§ **EXERCISE AIM**:
The answer must consist solely of the lines below starting at the one containing "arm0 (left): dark" and ending at the one containing "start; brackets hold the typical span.", repeated exactly, with both ends included and all pictures omitted.

Records drawn from a dataset:
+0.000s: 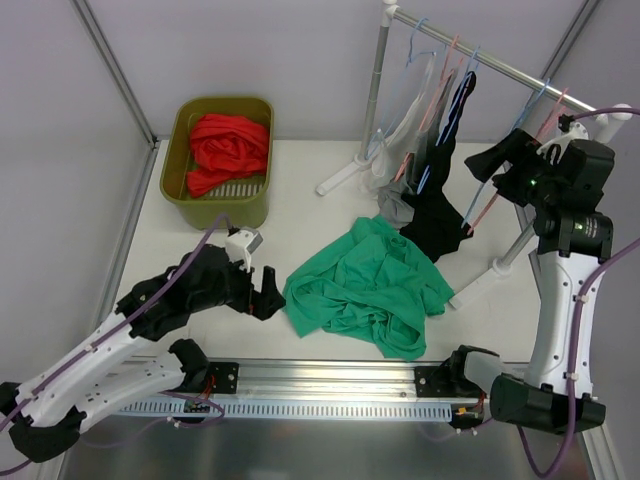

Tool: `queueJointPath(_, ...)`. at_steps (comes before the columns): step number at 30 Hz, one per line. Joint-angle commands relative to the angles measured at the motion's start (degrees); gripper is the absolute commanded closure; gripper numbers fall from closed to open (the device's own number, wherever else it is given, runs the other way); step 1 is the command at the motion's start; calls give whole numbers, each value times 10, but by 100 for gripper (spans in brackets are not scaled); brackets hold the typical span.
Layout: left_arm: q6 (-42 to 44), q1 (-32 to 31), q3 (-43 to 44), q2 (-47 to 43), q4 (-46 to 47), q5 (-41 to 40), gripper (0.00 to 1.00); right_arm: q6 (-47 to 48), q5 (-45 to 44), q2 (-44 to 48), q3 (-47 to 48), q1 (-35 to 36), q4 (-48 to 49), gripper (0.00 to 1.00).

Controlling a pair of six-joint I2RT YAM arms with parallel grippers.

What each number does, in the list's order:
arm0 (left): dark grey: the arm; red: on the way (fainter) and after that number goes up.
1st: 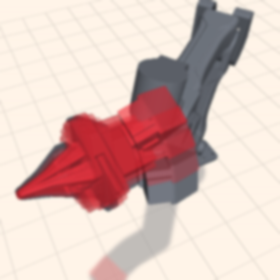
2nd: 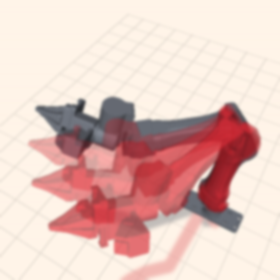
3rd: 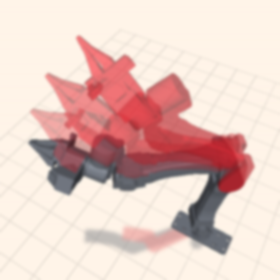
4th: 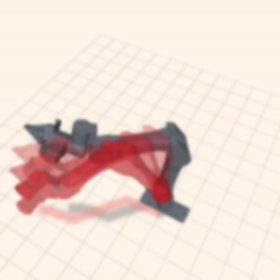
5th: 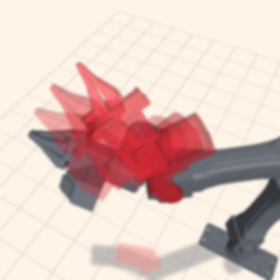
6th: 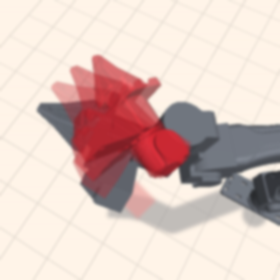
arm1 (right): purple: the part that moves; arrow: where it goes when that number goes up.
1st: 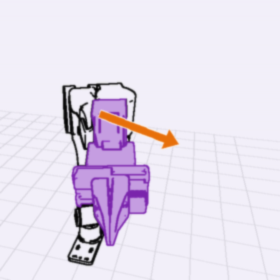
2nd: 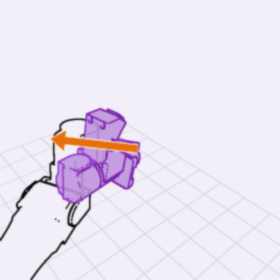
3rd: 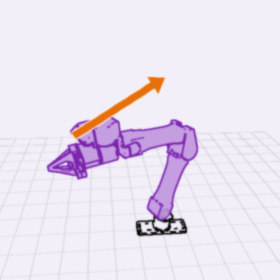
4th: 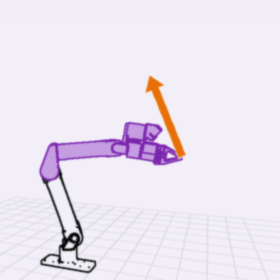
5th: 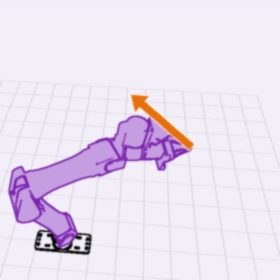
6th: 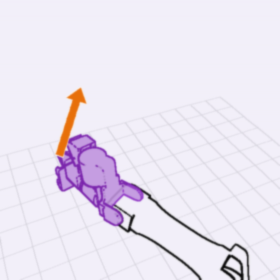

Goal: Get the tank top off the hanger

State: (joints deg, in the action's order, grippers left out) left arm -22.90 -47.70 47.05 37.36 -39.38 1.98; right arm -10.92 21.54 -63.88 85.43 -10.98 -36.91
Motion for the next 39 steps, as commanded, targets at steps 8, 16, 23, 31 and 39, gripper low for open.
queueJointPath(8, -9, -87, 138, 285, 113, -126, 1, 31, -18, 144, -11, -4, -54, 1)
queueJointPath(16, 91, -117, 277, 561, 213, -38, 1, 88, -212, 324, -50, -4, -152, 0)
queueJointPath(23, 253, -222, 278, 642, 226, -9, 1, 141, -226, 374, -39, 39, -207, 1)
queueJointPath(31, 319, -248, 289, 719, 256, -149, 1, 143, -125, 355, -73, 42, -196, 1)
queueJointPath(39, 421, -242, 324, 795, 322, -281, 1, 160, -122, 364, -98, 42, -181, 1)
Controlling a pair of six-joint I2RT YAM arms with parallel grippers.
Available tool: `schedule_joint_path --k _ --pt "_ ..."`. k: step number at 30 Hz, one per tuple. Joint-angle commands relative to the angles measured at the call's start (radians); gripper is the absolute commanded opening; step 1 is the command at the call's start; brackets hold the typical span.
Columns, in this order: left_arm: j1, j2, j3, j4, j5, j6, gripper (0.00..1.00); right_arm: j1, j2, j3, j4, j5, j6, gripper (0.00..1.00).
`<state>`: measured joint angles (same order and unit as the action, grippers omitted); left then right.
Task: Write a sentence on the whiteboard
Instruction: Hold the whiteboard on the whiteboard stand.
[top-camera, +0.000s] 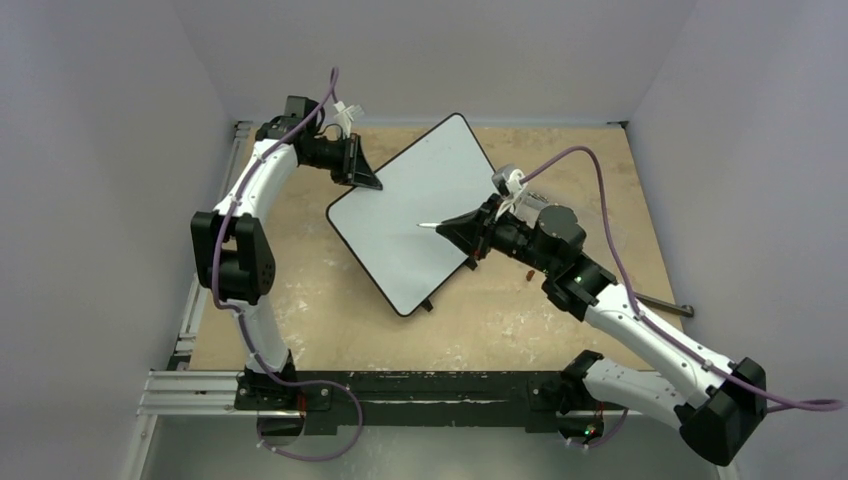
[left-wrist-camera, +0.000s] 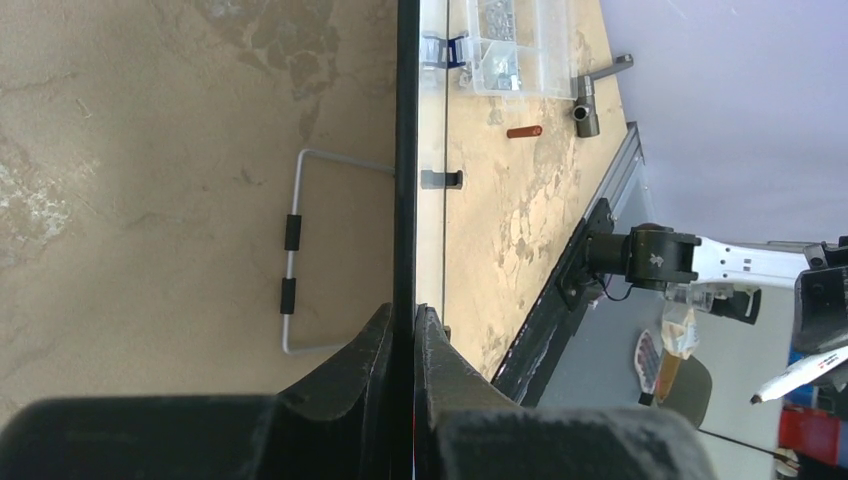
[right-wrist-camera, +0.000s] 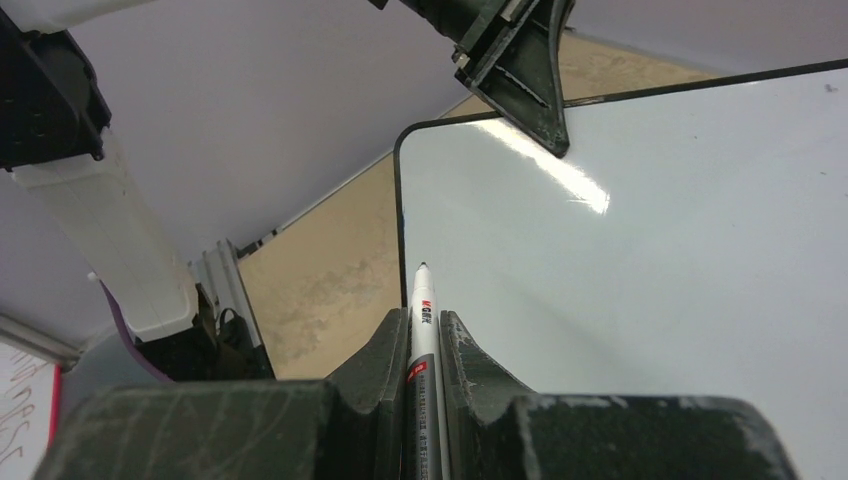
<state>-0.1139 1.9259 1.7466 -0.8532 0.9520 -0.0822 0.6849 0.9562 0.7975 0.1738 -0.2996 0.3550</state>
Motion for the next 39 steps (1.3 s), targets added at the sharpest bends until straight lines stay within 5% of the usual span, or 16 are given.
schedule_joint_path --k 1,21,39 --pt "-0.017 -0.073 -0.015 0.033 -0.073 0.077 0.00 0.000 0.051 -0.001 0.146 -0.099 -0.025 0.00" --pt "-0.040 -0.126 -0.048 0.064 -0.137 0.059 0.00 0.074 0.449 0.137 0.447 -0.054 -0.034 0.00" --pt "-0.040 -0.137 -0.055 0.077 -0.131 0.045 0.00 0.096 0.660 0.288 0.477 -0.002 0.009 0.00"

§ **RESPONSE AREA**:
arm0 (left): dark grey: the arm; red: on the way (fainter) and after that number goes up.
1st: 
2nd: 
3rd: 
4th: 
5th: 
6th: 
arm1 (right): purple: the part that moves; arrow: where it goes when that number goes up.
1st: 
2nd: 
3rd: 
4th: 
5th: 
6th: 

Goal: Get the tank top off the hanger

State: (joints deg, in the action's order, grippers left out) left arm -22.90 -47.70 47.05 37.36 -39.38 1.98; right arm -10.92 21.54 -63.88 85.43 -10.98 -36.91
Motion for the next 39 steps, as commanded, targets at steps 8, 16, 23, 31 and 39, gripper low for open.
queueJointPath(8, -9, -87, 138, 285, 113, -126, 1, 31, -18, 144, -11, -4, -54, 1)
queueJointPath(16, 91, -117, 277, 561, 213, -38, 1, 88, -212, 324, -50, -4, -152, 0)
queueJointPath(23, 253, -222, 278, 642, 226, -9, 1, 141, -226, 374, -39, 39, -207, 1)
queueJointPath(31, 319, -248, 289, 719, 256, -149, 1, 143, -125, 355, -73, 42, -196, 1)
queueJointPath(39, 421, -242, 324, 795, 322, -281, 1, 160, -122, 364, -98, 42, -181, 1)
Controlling a pair of six-joint I2RT YAM arms with parallel grippers.
Available tool: `schedule_joint_path --k _ --pt "_ ..."`. k: step number at 30 Hz, one per tuple. Joint-angle commands relative to the angles measured at the call's start (radians); gripper is the absolute commanded opening; step 1 is the command at the call's start; brackets hold the typical span.

The exercise is done, and no more output is needed.